入力データのデータフレームdfを使用します。
「2つの変数の相関の様子を散布図で確認」でき、同時に、それぞれ「1つの変数の分布の様子をヒストグラムで確認」できます。
データから気づきを得たいとき、ジョイントプロットは役立ちそうです!
#ヒストグラム付きの散布図を作成
sns.jointplot(data=df, x='2020年_男性', y='2020年_女性', kind='scatter',
height=5, ratio=2, marginal_ticks=True, color='steelblue')
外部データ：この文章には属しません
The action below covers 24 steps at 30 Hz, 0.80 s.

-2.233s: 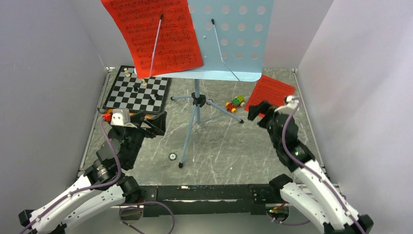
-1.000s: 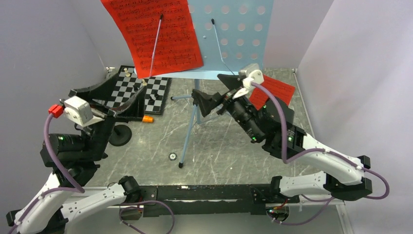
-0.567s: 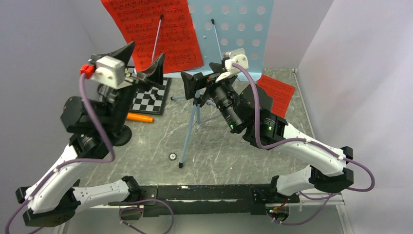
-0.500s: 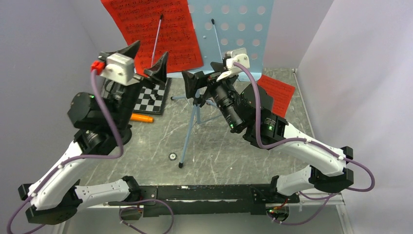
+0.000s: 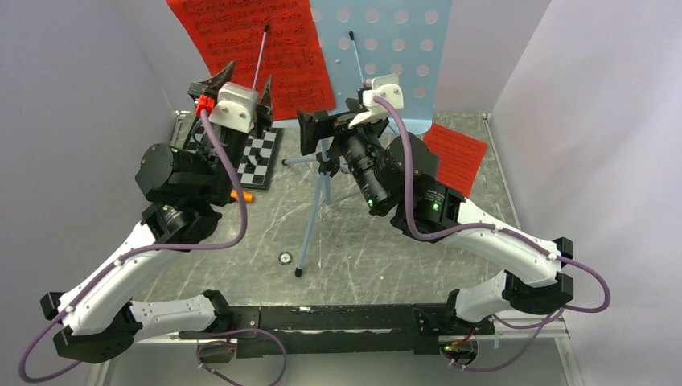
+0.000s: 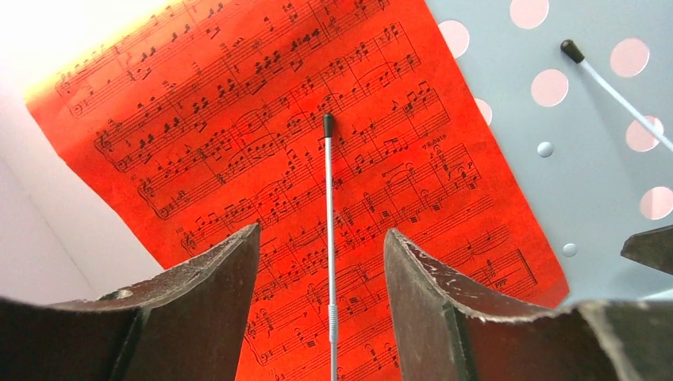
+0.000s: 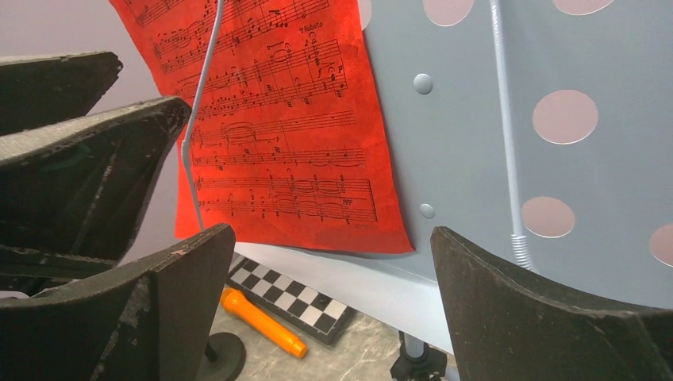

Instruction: Pack up the instrument practice props

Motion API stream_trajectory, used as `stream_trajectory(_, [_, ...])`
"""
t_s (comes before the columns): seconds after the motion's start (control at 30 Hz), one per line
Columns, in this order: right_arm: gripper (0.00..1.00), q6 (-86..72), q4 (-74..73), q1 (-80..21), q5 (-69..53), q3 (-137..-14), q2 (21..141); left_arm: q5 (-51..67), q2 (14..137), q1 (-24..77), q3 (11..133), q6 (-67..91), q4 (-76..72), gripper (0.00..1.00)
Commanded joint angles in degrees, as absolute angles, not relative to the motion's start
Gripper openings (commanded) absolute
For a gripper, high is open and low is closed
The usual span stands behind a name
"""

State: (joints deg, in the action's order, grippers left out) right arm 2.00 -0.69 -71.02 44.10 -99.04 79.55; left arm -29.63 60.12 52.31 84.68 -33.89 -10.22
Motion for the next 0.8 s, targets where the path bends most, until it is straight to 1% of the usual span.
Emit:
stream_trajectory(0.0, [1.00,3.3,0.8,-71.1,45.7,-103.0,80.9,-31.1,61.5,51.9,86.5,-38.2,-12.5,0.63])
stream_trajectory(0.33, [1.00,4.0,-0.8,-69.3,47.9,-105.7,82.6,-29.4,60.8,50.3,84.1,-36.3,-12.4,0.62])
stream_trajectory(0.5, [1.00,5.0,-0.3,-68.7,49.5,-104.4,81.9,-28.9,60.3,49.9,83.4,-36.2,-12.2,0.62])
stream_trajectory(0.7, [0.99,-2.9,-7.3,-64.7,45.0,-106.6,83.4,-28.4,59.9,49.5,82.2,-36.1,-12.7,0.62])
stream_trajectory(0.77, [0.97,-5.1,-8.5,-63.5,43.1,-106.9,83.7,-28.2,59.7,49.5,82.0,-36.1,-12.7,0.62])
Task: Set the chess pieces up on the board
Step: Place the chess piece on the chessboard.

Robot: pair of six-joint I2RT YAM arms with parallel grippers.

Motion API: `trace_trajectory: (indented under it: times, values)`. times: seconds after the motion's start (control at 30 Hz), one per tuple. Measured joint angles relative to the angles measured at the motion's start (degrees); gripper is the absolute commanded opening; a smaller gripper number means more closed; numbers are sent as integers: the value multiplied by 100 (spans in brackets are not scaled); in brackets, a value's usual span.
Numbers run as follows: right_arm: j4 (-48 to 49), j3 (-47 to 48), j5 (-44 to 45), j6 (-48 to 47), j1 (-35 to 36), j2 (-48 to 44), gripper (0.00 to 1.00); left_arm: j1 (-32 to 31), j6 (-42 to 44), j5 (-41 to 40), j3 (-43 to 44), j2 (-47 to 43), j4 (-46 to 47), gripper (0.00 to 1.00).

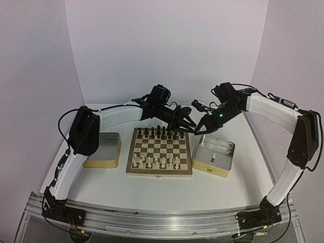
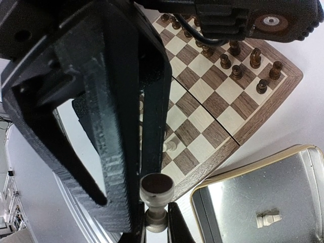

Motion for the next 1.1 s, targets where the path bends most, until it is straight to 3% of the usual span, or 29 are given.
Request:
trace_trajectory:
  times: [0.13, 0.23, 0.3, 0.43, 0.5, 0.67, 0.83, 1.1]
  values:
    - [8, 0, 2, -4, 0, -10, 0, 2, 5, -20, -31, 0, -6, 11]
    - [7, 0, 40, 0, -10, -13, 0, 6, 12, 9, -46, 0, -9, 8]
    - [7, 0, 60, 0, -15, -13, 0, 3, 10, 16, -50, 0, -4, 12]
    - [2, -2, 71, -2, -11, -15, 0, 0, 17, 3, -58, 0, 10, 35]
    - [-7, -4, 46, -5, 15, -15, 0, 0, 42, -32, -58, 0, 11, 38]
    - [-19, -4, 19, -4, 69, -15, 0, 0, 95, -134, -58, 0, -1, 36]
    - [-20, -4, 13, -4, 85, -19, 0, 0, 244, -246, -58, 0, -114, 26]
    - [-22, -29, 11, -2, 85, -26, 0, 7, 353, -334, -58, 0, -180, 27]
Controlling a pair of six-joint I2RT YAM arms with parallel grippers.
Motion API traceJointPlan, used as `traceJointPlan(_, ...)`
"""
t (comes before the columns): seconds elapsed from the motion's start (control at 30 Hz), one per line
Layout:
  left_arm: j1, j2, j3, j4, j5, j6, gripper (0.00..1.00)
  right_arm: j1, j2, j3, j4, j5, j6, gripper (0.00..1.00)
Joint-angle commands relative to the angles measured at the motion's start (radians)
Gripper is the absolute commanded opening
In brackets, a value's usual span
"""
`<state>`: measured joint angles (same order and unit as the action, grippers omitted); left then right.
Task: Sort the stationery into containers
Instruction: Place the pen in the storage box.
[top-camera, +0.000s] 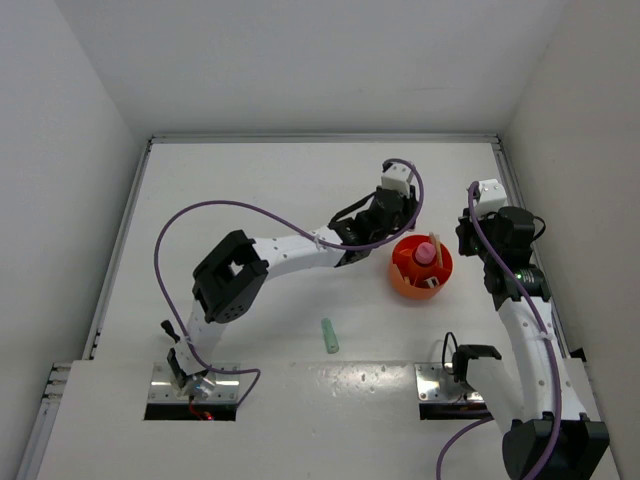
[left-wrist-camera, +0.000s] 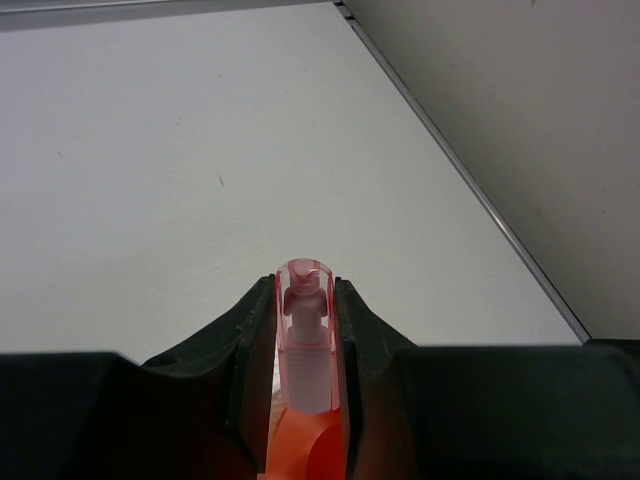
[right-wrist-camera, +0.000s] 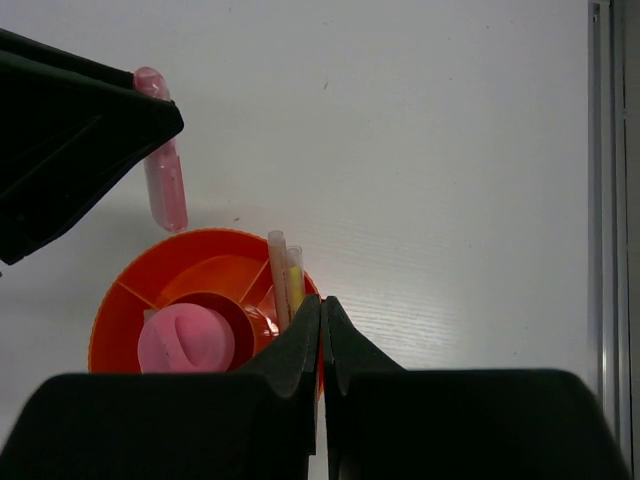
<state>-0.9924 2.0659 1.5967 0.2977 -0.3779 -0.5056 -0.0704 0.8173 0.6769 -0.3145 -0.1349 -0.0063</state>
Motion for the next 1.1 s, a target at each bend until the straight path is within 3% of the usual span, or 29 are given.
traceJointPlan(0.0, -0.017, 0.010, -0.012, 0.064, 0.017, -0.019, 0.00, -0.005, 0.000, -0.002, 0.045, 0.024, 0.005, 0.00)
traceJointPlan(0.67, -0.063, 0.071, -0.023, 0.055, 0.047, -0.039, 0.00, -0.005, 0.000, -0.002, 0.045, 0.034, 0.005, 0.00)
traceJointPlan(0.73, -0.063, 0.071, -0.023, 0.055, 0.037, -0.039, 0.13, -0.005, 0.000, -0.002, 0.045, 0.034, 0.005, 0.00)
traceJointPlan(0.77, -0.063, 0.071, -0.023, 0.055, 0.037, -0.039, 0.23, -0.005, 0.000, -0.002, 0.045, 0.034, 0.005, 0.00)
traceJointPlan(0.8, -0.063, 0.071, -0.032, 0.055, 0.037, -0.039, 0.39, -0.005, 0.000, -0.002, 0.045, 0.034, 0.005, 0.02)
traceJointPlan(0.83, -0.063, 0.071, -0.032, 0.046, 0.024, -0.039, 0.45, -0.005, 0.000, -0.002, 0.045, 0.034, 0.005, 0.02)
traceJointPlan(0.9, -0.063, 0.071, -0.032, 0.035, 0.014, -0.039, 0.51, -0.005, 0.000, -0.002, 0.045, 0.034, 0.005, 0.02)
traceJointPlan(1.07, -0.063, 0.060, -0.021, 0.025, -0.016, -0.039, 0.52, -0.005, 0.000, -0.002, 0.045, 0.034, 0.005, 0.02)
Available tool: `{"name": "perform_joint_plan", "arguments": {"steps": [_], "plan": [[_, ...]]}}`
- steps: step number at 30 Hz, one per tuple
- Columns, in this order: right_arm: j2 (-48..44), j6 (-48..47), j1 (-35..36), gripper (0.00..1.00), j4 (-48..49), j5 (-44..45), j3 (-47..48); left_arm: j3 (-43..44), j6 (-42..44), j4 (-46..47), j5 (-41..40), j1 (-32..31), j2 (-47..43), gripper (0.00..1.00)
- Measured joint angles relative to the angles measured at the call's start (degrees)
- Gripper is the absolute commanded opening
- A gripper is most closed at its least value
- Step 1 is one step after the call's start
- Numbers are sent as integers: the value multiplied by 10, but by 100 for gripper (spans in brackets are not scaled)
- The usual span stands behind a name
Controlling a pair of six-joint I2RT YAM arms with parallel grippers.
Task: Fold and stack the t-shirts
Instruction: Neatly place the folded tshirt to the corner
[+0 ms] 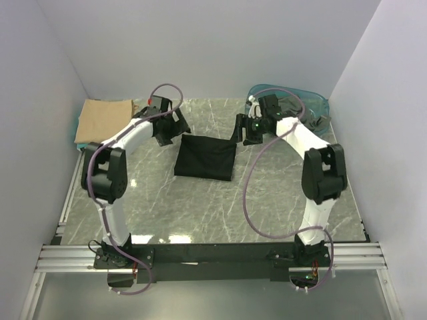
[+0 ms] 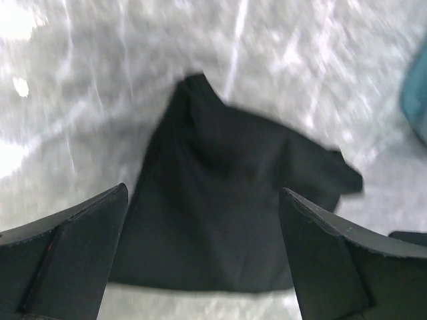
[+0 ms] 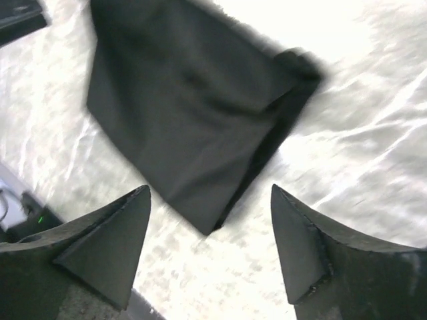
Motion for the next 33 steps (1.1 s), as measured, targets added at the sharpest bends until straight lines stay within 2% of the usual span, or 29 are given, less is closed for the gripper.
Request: {"name": "perform_joint_plan", "arguments": {"steps": [5, 9, 13, 20, 25, 33], "plan": [[-93, 16, 28, 82, 54, -31, -97, -84, 0, 37, 38, -9, -87, 100], [-98, 58, 57, 83, 143, -71, -150, -86, 7, 82, 99, -17, -85, 99], [-34, 91, 58, 83, 196, -78, -129, -21, 12, 99, 135, -21, -2, 99], [72, 115, 49, 83, 223, -39, -71, 43, 25, 86, 149, -15, 120, 99], [115, 117, 35, 83, 222, -29, -41, 94, 30, 79, 156, -7, 149, 99], [116, 114, 24, 84, 215, -7, -36, 87, 31, 90, 182, 7, 157, 99]]}}
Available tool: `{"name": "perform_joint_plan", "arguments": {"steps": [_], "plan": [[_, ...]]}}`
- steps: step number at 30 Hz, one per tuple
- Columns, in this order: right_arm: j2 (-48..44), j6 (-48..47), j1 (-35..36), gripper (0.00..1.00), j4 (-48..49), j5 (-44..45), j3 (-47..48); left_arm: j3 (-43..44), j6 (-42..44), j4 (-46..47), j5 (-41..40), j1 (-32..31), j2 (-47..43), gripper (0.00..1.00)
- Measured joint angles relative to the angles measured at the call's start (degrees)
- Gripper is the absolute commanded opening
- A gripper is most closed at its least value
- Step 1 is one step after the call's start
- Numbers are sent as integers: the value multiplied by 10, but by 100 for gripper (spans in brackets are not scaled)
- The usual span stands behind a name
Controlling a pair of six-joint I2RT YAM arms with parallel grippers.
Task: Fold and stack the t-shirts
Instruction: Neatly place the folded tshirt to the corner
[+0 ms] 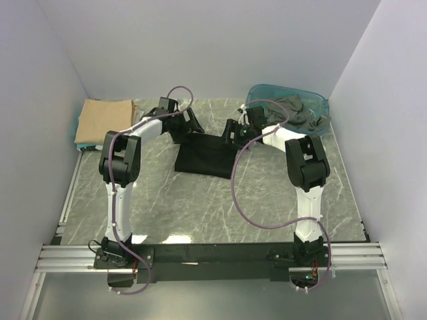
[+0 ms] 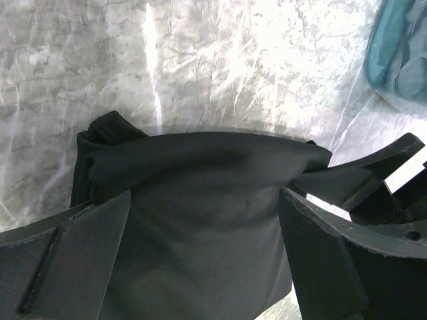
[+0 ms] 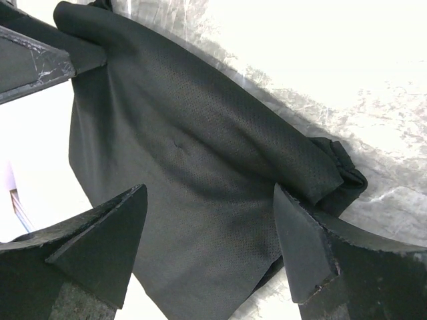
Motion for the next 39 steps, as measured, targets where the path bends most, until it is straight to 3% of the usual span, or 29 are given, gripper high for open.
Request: {"name": "perform_joint_plan", "arguments": {"steps": [6, 10, 17, 20, 29, 34, 39], "plan": [[-13, -16, -5, 84, -7, 16, -6, -3, 9, -13, -7, 0, -13, 99], [-71, -39, -8, 84, -37, 59, -45, -25, 12, -22, -22, 0, -50, 99], [-301, -45, -6, 85, -33, 126, -172, -157, 22, -18, -74, 1, -219, 100], [-400, -40, -6, 85, -26, 149, -243, -173, 26, -18, -101, 1, -243, 99], [-585, -25, -4, 89, -88, 274, -373, -152, 55, -51, -167, -5, -176, 100], [-690, -14, -4, 100, -107, 351, -404, -131, 61, -66, -191, -12, -125, 99], [-759, -6, -4, 100, -109, 407, -428, -120, 64, -78, -209, -32, -111, 99]]}}
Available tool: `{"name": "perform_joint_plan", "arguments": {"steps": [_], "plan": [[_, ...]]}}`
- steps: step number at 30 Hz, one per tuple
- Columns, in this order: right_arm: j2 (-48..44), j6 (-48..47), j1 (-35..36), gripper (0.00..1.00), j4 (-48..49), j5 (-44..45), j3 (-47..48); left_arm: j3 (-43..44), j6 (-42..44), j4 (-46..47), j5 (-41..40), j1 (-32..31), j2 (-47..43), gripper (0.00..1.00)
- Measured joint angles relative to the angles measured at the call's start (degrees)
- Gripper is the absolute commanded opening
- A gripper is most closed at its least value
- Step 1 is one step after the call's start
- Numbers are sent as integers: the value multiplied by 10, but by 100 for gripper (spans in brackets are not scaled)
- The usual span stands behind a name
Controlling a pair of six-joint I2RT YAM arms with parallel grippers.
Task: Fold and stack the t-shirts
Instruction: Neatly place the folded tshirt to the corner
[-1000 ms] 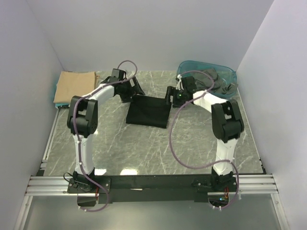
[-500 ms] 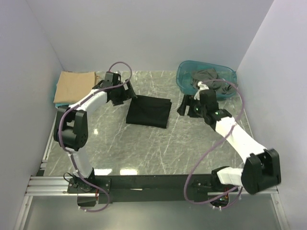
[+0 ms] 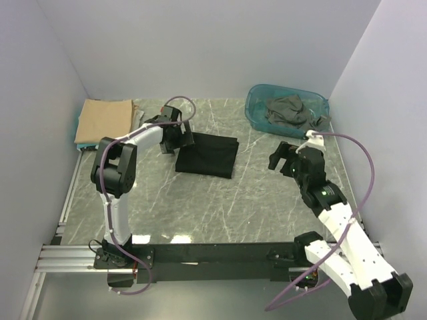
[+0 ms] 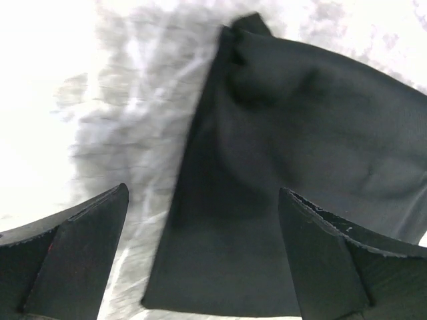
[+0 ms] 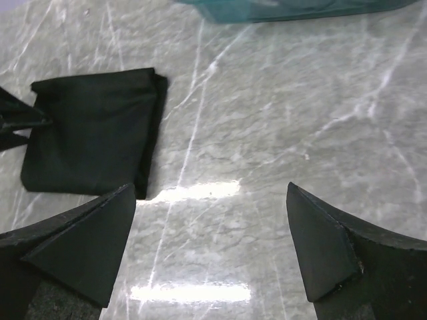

plt.suptitle('ジョイントプロット:都道府県別50歳時未婚割合(2020年)')
plt.tight_layout()
# plt.savefig('./jointplot.png') # グラフ画像ファイルの保存
plt.show()
■グラフを作成してみて
Pythonのグラフ描画のツールをいくつか利用してみました。
pandasのデータフレームを使う場合はpandasのplotが便利そうです。
気軽に表現力の高い描画をする場合はseabornでしょう。
細かな設定を行う場合はmatplotlibがよさそうです。
今回利用したもの以外にもツールがあるそうです。
Pythonサンプルファイルのダウンロード
こちらのリンクからJupyter Notebook形式のサンプルファイルをダウンロードできます。
おわりに
今回から「2変数記述統計の分野」が始まりました。
この分野は全部で6問あるのですが、そのうち5問で散布図が出現します!
特に後半の問題では、「散布図、共分散、相関係数が一体」になった問題が出題されます。
2変数の関係の理解を促進できるように、がんばって書きます!
引き続きよろしくお願いいたします。
最後までお読みいただきまして、ありがとうございました。